The line then rotates from its starting position, and I need to calculate the angle from its starting position to current position. E.g if it has rotated clockwise, it is positive rotation; if counterclockwise, then negative. (Or vice versa.)

This is exactly what the cross-product is for. The sign of the 3rd component is positive for counter-clockwise and negative for clockwise (as you look down at the plane of rotation).

Answer 3

@duffymo's answer is correct, but if you don't want to implement cross-product, you can use the atan2 function. This returns an angle between -π and π, and you can use it on each of the lines (or more precisely the vectors representing the lines).

If you get an angle θ for the first (stationary line), you'll have to normalize the angle φ for the second line to be between θ-π and θ+π (by adding ±2π). The angle between the two lines will then be φ-θ.

Answer 4

One 'quick and dirty' method you can use is to introduce a third reference line R. So, given two lines A and B, calculate the angles between A and R and then B and R, and subtract them.

This does about twice as much calculation as is actually necessary, but is easy to explain and debug.

Answer 5

// Considering two vectors CA and BA
// Computing angle from CA to BA
// Thanks to code shared by Jaanus, but atan2(y,x) is used wrongly.

float getAngleBetweenVectorsWithSignInDeg(Point2f C, Point2f A, Point2f B)
{      
    float a = A.x - C.x;
    float b = A.y - C.y;
    float c = B.x - C.x;
    float d = B.y - C.y;

    float angleA = atan2(b, a);
    float angleB = atan2(d, c);
    cout << "angleA: " << angleA << "rad, " << angleA * 180 / M_PI << " deg" << endl;
    cout << "angleB: " << angleB << "rad, " << angleB * 180 / M_PI << " deg" << endl;
    float rotationAngleRad = angleB - angleA;
    float thetaDeg = rotationAngleRad * 180.0f / M_PI;
    return thetaDeg;
}

Answer 6

That function is working in RADS

There are 2pi RADS in a full circle (360 degrees)

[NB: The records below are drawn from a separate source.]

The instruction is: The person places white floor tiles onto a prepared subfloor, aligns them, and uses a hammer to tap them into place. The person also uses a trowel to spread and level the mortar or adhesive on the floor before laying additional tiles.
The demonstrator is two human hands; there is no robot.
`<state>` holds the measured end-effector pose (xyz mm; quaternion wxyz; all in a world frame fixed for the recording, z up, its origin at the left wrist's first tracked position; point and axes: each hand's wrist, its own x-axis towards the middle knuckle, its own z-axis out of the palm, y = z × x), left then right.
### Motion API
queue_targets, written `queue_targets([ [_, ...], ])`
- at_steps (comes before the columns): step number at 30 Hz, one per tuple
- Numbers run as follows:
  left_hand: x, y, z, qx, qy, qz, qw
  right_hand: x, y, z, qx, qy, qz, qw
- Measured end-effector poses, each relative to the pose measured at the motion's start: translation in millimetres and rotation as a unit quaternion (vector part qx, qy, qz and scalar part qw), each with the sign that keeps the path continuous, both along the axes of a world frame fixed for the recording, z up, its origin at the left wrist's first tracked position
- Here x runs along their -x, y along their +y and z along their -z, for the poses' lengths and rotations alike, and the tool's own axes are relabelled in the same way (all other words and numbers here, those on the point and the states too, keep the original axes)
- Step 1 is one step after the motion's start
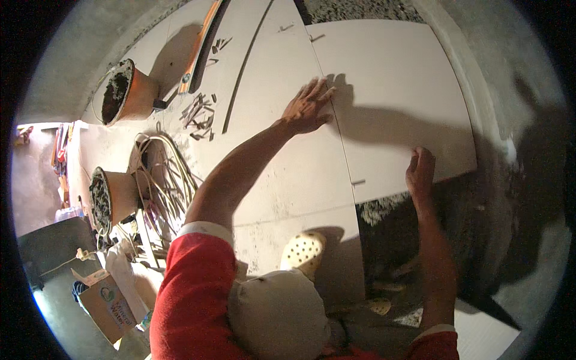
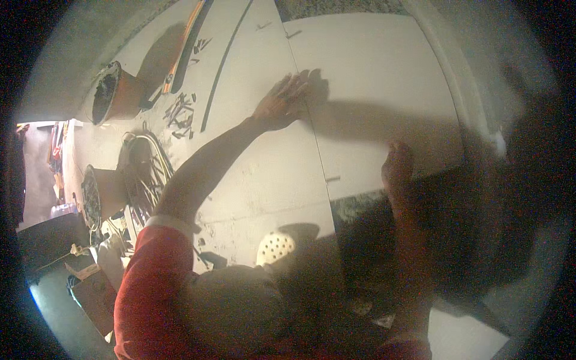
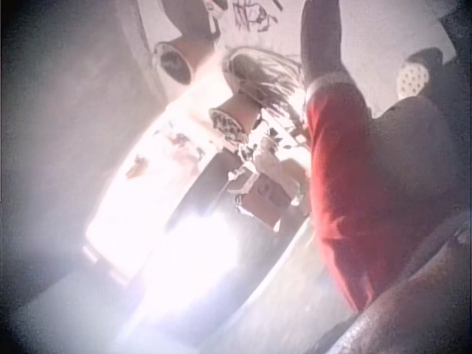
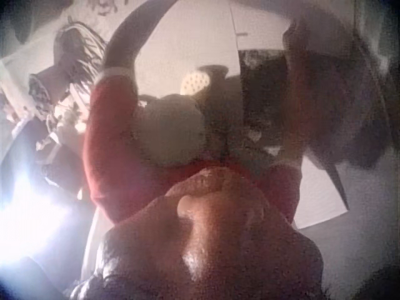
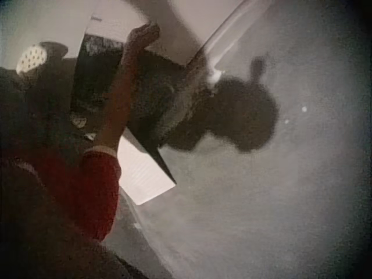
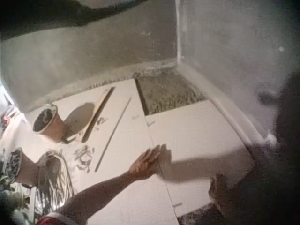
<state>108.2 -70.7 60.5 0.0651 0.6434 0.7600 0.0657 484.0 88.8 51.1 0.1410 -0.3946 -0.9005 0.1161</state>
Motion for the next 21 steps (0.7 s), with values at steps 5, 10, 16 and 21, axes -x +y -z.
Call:
queue_targets([
  [5,37,46,16,0.004,-0.015,-0.078,0.997,75,28,21,-0.045,-0.003,0.128,0.991],
  [10,43,39,17,0.017,-0.026,-0.089,0.996,105,29,23,-0.085,-0.030,0.125,0.988],
  [16,48,42,12,0.001,-0.101,-0.084,0.991,101,32,16,-0.082,-0.111,0.131,0.982],
  [21,49,42,13,-0.010,-0.145,-0.080,0.986,95,42,11,0.046,-0.072,0.189,0.978],
])
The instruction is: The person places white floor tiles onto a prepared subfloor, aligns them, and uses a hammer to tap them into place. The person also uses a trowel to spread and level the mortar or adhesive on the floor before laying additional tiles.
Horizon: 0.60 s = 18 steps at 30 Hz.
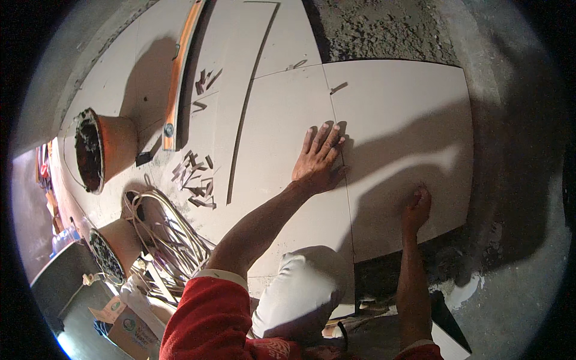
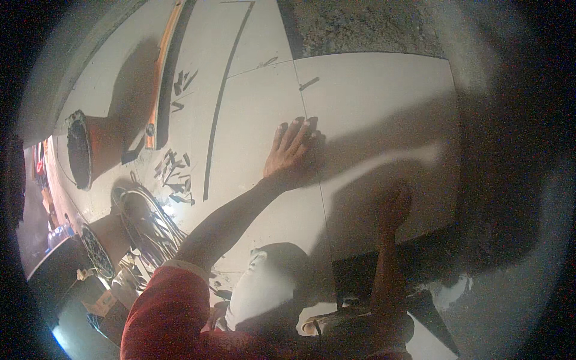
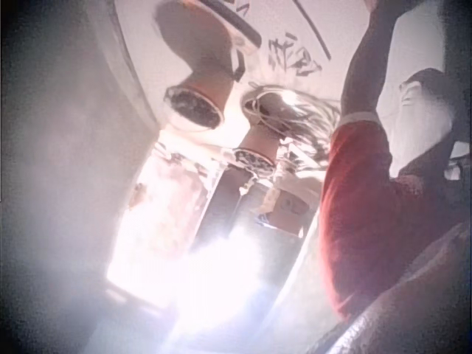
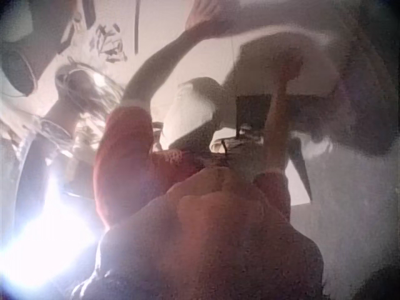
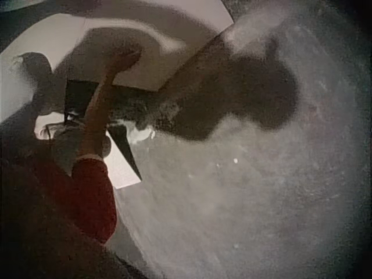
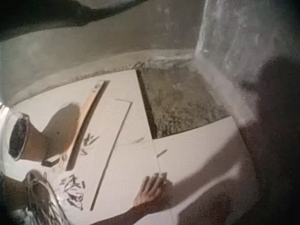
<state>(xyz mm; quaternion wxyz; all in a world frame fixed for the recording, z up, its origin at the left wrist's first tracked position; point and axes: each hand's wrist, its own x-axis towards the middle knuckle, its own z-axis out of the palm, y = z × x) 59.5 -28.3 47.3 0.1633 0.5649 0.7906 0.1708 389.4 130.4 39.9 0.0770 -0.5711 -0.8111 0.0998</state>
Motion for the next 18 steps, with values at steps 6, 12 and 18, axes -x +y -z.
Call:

Thus I believe the answear you are looking for is simply the returned value - 2pi

If you are asking to have that one function return both values at the same time, then you are asking to break the language, a function can only return a single value. You could pass it two pointers that it can use to set the value of so that the change can persist after the frunction ends and your program can continue to work. But not really a sensible way of solving this problem.

Edit

Just noticed that the function actually converts the Rads to Degrees as it returns the value. But the same principle will work.